━━━ INFORMATION SUPPLIED ━━━

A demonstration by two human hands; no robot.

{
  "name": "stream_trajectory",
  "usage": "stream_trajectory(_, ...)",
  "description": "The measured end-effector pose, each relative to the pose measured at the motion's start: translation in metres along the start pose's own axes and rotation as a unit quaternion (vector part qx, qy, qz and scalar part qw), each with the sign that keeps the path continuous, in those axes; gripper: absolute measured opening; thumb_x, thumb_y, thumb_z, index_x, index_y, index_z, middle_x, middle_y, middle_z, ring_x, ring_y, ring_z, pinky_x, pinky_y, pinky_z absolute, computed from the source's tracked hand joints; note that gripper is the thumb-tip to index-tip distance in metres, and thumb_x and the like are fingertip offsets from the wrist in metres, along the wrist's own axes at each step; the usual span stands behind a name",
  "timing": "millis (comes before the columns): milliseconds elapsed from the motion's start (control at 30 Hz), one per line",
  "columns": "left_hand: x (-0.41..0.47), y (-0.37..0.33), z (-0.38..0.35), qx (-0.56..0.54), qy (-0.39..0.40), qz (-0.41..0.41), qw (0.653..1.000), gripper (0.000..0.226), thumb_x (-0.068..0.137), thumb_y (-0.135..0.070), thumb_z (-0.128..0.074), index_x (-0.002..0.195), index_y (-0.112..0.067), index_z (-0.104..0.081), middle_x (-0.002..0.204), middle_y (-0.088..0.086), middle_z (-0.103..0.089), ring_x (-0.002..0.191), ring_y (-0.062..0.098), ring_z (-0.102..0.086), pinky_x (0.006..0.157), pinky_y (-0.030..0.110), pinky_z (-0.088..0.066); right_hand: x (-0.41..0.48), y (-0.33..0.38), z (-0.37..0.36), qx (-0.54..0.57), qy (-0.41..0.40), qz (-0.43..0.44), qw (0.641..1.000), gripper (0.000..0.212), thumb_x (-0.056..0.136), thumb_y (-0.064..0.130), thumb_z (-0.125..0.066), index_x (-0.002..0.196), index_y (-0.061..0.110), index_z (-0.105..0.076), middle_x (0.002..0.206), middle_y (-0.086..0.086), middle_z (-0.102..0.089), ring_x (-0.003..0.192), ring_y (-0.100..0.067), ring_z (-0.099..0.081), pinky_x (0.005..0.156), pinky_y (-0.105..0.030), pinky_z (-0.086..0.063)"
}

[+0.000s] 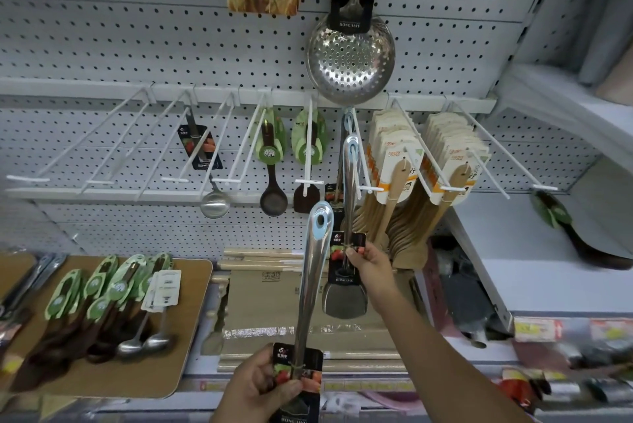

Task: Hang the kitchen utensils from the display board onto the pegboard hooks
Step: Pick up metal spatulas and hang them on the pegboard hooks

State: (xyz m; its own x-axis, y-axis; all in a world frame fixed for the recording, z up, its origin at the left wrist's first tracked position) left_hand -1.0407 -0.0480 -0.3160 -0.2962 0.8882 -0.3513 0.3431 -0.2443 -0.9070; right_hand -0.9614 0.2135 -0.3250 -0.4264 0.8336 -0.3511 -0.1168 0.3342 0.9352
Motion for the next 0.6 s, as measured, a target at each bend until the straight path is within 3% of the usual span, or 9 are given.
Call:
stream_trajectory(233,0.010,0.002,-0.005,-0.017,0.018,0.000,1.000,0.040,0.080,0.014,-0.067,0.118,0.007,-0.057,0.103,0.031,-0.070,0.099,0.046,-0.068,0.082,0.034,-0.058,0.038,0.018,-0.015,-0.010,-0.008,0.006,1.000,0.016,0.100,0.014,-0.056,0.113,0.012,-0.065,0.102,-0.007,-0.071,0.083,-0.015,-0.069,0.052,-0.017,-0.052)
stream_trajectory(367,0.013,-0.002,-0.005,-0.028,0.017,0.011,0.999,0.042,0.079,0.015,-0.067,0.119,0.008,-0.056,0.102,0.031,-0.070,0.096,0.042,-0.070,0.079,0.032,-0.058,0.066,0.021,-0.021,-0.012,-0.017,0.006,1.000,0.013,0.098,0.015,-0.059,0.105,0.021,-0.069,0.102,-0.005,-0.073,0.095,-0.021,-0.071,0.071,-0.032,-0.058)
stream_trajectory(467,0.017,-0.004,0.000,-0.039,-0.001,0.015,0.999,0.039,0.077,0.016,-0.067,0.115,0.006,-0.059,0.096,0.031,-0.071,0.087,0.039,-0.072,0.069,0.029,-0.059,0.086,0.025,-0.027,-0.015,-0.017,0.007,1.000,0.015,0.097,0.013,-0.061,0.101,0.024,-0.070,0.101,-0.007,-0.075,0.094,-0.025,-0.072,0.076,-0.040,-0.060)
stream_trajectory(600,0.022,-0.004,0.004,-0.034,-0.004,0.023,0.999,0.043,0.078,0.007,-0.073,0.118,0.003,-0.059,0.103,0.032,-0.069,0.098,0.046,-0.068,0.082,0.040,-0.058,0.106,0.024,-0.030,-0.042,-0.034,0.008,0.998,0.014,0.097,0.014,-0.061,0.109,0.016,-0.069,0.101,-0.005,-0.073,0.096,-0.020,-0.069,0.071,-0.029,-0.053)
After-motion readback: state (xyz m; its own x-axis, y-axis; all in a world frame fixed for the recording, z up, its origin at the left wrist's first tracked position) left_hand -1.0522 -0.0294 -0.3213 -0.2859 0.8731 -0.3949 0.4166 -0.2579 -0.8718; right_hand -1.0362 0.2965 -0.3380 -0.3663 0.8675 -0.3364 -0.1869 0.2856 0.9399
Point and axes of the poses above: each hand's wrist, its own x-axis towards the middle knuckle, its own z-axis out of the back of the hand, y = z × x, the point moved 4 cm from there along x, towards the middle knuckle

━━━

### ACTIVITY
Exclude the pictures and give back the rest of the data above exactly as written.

### TASK OUTPUT
A demonstration by two human hands; no robot.

{
  "name": "stream_trajectory",
  "usage": "stream_trajectory(_, ...)",
  "description": "The measured end-effector pose, each relative to the pose measured at the motion's start: translation in metres along the start pose's own axes and rotation as a unit quaternion (vector part qx, qy, qz and scalar part qw), each with the sign that keeps the path continuous, in those axes; gripper: absolute measured opening; thumb_x, thumb_y, thumb_z, index_x, index_y, index_z, middle_x, middle_y, middle_z, ring_x, ring_y, ring_z, pinky_x, pinky_y, pinky_z absolute, computed from the source's tracked hand joints; note that gripper is the thumb-tip to index-tip distance in metres, and thumb_x and the like are fingertip offsets from the wrist in metres, along the wrist's own axes at each step; the usual span stands behind a name",
  "timing": "millis (comes before the columns): milliseconds elapsed from the motion's start (control at 30 Hz), one per line",
  "columns": "left_hand: x (-0.41..0.47), y (-0.37..0.33), z (-0.38..0.35), qx (-0.56..0.54), qy (-0.39..0.40), qz (-0.41..0.41), qw (0.653..1.000), gripper (0.000..0.226), thumb_x (-0.068..0.137), thumb_y (-0.135..0.070), thumb_z (-0.128..0.074), index_x (-0.002..0.195), index_y (-0.112..0.067), index_z (-0.104..0.081), middle_x (-0.002..0.204), middle_y (-0.088..0.086), middle_z (-0.103..0.089), ring_x (-0.002..0.191), ring_y (-0.062..0.098), ring_z (-0.102..0.086), pinky_x (0.006..0.157), pinky_y (-0.030..0.110), pinky_z (-0.088..0.066); right_hand: x (-0.41..0.48), y (-0.33..0.38), z (-0.37..0.36), qx (-0.54..0.57), qy (-0.41..0.40), qz (-0.43..0.44), qw (0.641..1.000), gripper (0.000..0.212), thumb_x (-0.056..0.136), thumb_y (-0.064..0.130), thumb_z (-0.125..0.066), index_x (-0.002..0.196), index_y (-0.061..0.110), index_z (-0.105..0.076), middle_x (0.002..0.206), middle_y (-0.086..0.086), middle_z (-0.102..0.089), ring_x (-0.003..0.192), ring_y (-0.100..0.067), ring_z (-0.099..0.081), pinky_x (0.005..0.156), pinky_y (-0.105..0.030), pinky_z (-0.086..0.063)"
}

[+0.000s] 

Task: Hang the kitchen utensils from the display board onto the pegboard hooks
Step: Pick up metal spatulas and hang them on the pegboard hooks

State: (xyz m; its own x-axis, y-axis; all in a world frame fixed for the recording, z up, its origin at the left wrist's first tracked position) left_hand -1.0407 -0.0480 -0.3160 -0.2962 0.8882 -0.3513 0.3431 -0.2443 -0.9070; right_hand -0.9614 0.2135 -0.3250 -0.4264 0.8336 -0.3511 -0.1168 0.3342 0.9352
Motion for the next 0.6 s, as measured, a target at each bend until the straight path is within 3% of the usual span, or 9 are given.
Call:
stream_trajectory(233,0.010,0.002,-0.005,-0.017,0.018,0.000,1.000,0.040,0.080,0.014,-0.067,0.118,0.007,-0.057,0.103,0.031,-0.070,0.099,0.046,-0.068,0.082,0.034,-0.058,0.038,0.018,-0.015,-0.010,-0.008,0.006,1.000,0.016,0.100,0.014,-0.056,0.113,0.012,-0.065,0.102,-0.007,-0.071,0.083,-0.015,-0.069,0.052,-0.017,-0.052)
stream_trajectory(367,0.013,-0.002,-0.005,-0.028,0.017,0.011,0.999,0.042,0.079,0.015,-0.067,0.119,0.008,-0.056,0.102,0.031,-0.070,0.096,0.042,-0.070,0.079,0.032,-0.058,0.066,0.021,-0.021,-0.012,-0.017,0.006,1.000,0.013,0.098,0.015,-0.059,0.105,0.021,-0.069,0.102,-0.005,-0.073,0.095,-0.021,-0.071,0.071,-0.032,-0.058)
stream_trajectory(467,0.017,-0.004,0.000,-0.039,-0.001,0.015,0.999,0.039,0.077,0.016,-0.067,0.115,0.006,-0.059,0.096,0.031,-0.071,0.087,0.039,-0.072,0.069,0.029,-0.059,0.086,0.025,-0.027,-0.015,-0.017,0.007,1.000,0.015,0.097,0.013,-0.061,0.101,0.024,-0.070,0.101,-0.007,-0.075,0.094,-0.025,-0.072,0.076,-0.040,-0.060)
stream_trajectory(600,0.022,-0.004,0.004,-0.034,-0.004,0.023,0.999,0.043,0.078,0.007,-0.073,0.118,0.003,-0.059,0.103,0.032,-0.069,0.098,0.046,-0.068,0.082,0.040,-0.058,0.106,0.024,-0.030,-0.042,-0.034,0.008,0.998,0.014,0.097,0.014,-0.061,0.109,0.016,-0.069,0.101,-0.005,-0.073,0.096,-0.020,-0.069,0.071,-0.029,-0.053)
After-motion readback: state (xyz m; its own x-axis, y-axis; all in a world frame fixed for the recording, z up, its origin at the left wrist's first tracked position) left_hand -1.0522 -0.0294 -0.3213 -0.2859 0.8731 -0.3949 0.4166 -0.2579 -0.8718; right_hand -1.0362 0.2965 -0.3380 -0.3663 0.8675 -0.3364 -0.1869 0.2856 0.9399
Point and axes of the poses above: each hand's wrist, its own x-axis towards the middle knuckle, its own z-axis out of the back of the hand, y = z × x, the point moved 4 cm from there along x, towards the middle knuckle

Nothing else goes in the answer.